Part 1: Recycling Trends in 2024
1. AI and Automation in Recycling Facilities
Artificial intelligence (AI) and machine learning are revolutionizing recycling operations. Advanced sorting robots, equipped with computer vision and sensors, can now identify and separate materials with greater accuracy than ever before.
Currently, only 21% of household recyclables are captured according to a report by the Recycling Partnership. It is expected that AI technology can help increase that capture rate by sorting through the curbside waste.
In the USA, these robots are being deployed in facilities such as those operated by AMP Robotics in Colorado and Glacier Robotics in California, significantly improving sorting efficiency and reducing contamination. In 2024, AMP raised an additional $91M in funding to fuel its growth and partnered with Waste Connections to launch a new, AI-driven recycling facility in Colorado, set to open in early 2026. This facility will feature AMP ONE™ and Smart Sortation™ technology, capable of processing up to 62,000 tons of single-stream recycling annually. The AI system will not only automate sorting but also monitor material purity and make real-time adjustments to maintain high efficiency.
By integrating AI into recycling processes, these innovations are not just improving sorting accuracy—they are increasing the recovery rate of valuable materials like aluminum, plastics, and rare metals, ensuring that a greater percentage of recyclable materials are successfully reprocessed and reintroduced into the supply chain.
We are also seeing this technology extend beyond the recycling center and have seen some testing within the Textile material stream. One such firm is Sortile that is exclusively focusing on sorting textiles to enable better reuse and recovery.
Beyond recycling facilities, AI is enhancing waste management through smart bins that assist individuals in correctly sorting their waste. These innovative systems are currently in testing phases, but early implementations have shown promising results.

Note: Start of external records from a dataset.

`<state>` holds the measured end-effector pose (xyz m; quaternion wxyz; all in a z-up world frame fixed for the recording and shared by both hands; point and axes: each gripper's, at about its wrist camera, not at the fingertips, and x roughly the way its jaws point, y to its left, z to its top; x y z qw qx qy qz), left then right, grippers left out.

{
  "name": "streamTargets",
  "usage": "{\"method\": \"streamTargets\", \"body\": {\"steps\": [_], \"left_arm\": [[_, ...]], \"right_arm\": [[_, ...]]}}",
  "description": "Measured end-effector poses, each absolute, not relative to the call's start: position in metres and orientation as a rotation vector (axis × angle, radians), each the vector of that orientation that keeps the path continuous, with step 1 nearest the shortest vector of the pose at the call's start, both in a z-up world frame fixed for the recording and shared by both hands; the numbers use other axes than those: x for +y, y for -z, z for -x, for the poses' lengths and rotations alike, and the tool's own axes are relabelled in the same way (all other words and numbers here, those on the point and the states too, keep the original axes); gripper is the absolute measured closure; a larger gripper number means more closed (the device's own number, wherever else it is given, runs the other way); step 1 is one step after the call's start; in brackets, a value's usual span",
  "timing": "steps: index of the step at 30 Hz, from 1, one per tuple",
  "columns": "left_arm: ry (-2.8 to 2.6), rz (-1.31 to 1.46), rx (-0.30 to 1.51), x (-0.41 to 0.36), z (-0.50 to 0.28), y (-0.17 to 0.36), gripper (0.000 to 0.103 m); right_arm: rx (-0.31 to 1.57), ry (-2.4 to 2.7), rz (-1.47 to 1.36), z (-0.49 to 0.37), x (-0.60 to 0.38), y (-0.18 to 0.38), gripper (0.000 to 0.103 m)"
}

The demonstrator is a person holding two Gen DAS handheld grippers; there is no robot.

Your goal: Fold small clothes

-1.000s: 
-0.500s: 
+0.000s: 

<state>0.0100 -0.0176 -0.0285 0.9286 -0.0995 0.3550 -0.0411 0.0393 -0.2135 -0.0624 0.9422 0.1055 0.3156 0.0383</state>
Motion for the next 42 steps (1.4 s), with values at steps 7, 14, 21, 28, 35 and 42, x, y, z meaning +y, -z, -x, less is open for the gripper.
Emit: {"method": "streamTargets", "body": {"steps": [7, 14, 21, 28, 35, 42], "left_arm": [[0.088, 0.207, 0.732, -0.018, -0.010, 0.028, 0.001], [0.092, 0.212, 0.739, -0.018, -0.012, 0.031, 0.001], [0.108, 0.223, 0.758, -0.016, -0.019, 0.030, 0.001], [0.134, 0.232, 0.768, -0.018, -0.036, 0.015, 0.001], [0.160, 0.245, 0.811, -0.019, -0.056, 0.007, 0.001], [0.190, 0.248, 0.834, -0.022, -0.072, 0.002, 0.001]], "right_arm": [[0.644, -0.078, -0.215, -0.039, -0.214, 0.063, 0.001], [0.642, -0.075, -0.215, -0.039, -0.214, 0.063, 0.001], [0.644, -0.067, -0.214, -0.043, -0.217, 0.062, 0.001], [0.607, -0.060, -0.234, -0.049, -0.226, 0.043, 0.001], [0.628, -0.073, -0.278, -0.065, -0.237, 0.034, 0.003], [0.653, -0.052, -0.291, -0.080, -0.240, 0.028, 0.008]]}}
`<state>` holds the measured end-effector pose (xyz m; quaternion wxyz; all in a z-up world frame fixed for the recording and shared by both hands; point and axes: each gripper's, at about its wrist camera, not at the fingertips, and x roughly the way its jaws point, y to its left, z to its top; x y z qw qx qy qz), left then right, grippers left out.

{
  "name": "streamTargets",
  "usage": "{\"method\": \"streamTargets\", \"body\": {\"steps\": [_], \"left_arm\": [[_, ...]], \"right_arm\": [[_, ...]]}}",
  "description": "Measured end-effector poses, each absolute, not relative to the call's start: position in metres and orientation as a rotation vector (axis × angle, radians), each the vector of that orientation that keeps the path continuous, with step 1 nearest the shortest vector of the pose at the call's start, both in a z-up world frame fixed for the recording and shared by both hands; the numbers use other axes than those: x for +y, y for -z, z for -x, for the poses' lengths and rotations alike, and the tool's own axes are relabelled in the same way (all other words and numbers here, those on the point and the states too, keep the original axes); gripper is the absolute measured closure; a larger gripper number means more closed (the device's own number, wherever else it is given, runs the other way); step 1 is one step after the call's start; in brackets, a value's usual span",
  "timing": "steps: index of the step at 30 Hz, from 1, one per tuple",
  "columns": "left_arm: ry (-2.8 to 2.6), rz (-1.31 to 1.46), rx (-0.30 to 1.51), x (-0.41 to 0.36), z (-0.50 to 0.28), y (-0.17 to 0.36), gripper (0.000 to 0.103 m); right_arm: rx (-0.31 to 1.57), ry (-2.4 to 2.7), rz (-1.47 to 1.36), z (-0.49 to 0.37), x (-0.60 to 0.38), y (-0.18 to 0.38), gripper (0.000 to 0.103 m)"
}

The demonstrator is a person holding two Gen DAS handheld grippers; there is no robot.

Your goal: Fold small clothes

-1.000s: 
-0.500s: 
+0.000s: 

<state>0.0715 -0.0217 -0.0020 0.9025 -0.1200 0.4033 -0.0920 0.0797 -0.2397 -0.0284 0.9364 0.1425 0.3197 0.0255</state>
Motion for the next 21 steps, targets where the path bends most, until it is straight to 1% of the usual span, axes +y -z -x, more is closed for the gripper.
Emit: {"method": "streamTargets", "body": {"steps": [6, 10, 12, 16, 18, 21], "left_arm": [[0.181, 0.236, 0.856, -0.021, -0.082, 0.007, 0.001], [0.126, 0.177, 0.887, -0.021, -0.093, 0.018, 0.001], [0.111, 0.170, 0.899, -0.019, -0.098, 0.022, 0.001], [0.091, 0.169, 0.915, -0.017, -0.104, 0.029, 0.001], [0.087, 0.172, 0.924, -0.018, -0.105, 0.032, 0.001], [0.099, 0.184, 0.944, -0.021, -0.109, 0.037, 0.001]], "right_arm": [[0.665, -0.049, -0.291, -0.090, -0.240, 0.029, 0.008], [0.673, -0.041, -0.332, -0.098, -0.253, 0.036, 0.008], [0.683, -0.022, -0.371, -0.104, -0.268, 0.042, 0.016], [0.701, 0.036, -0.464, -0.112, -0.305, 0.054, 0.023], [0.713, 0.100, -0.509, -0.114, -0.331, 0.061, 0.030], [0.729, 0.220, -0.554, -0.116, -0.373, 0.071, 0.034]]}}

For instance, at LaGuardia Airport's Terminal B, passengers can use "Oscar," an AI-powered waste-sorting assistant developed by Intuitive AI. When a user presents an item, Oscar analyzes it and directs them to the appropriate bin, ensuring accurate disposal and reducing contamination (Meet Oscar! Our new AI waste-sorting technology!).
Similarly, CleanRobotics has introduced "TrashBot," an intelligent waste bin that automatically sorts waste at the point of disposal. Utilizing robotics, computer vision, and machine learning, TrashBot identifies and separates items into corresponding bins within the system. Port Authority piloted TrashBot at Newark Liberty International Airport, where its AI-powered technology streamlined waste sorting for visitors and identified opportunities to improve waste diversion.
These AI-integrated waste bins not only enhance recycling accuracy but also educate the public on proper waste disposal practices.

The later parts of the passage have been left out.